**Task brief:** Give the listing again word for word. Leave every image out.

══ Input data

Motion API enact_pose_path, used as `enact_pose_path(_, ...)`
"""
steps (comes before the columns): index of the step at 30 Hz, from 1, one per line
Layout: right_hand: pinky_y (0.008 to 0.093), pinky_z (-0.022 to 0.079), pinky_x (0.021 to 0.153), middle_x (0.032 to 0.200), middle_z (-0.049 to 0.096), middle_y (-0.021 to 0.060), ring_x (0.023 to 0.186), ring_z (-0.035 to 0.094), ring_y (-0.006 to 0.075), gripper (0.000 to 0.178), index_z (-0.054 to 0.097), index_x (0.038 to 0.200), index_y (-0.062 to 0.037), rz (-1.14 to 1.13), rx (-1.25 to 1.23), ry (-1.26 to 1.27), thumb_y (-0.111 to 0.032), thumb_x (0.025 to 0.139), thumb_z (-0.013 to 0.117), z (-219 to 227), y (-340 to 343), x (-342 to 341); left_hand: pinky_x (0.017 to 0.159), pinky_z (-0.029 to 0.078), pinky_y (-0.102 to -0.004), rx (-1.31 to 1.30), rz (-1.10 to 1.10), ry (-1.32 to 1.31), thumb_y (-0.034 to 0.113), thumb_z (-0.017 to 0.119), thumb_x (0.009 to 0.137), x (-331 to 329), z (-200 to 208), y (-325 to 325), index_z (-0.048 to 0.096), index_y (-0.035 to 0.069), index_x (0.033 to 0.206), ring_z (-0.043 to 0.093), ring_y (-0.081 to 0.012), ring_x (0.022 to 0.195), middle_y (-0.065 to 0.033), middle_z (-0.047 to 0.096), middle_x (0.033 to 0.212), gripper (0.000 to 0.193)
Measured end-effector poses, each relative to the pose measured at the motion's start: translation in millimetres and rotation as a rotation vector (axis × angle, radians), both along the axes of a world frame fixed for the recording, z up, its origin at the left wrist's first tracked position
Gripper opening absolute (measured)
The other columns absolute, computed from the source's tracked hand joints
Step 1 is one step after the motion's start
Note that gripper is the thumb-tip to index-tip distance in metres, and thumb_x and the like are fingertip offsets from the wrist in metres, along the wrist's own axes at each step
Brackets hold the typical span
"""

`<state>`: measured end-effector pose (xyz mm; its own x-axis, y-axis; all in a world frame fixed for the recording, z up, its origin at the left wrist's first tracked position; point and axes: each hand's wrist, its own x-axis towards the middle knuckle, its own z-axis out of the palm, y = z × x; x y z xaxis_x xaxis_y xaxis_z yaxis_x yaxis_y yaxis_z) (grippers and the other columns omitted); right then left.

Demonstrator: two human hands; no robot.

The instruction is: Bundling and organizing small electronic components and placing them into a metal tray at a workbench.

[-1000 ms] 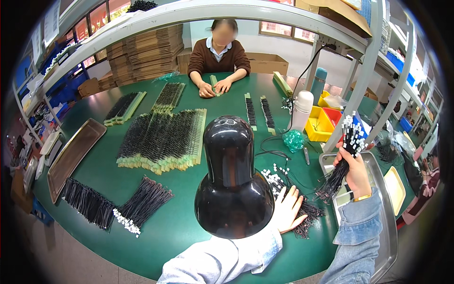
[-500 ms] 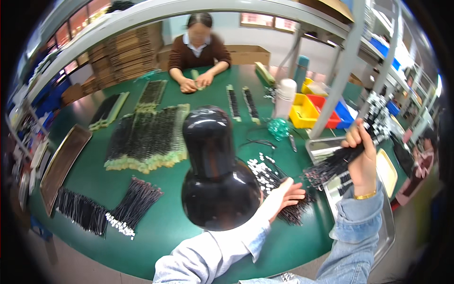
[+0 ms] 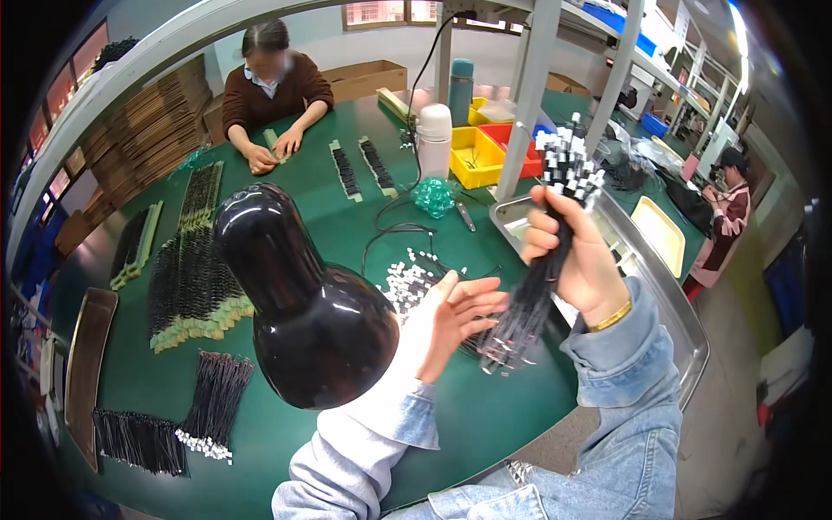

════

**Answer area:**
Motion API enact_pose_path, used as `enact_pose_path(_, ...)`
"""
steps (comes before the columns): index of the step at 30 Hz, from 1, one per line
Layout: right_hand: pinky_y (0.008 to 0.093), pinky_z (-0.022 to 0.079), pinky_x (0.021 to 0.153), middle_x (0.032 to 0.200), middle_z (-0.049 to 0.096), middle_y (-0.021 to 0.060), ring_x (0.023 to 0.186), ring_z (-0.035 to 0.094), ring_y (-0.006 to 0.075), gripper (0.000 to 0.178), index_z (-0.054 to 0.097), index_x (0.038 to 0.200), index_y (-0.062 to 0.037), rz (-1.14 to 1.13), rx (-1.25 to 1.23), ry (-1.26 to 1.27), thumb_y (-0.111 to 0.032), thumb_x (0.025 to 0.139), thumb_z (-0.013 to 0.117), z (-219 to 227), y (-340 to 343), x (-342 to 341); left_hand: pinky_x (0.017 to 0.159), pinky_z (-0.029 to 0.078), pinky_y (-0.102 to -0.004), rx (-1.31 to 1.30), rz (-1.10 to 1.10), ry (-1.32 to 1.31), thumb_y (-0.034 to 0.113), thumb_z (-0.017 to 0.119), thumb_x (0.009 to 0.137), x (-331 to 329), z (-200 to 208), y (-325 to 325), index_z (-0.048 to 0.096), index_y (-0.035 to 0.069), index_x (0.033 to 0.206), ring_z (-0.043 to 0.093), ring_y (-0.081 to 0.012), ring_x (0.022 to 0.195), middle_y (-0.065 to 0.033), middle_z (-0.047 to 0.096), middle_x (0.033 to 0.212), gripper (0.000 to 0.193)
Measured end-effector poses, each relative to the pose measured at the motion's start: translation in millimetres and rotation as a rotation vector (axis × angle, radians), both along the axes of a world frame fixed for the recording, z up, its origin at the left wrist's first tracked position
Gripper opening absolute (measured)
The other columns absolute, computed from the source's tracked hand joints
Step 1 is one step after the motion's start
Note that gripper is the thumb-tip to index-tip distance in metres, and thumb_x and the like are fingertip offsets from the wrist in metres, along the wrist's own axes at each step
Brackets hold the typical span
"""

`<state>`: measured end-effector pose (xyz mm; its own x-axis, y-axis; all in a world frame fixed for the recording, z up, its origin at the left wrist's first tracked position; point and axes: each hand's wrist, its own x-axis towards the middle knuckle, its own z-axis out of the palm, y = z × x; x y z xaxis_x xaxis_y xaxis_z yaxis_x yaxis_y yaxis_z) (grippers and the other columns omitted); right then left.

Demonstrator: two human hands; no robot.

The instruction is: Bundling and organizing small electronic components and placing them into a metal tray at a workbench.

[-1000 ms] 
[-500 ms] 
[+0 ms] 

This exercise requires nothing more.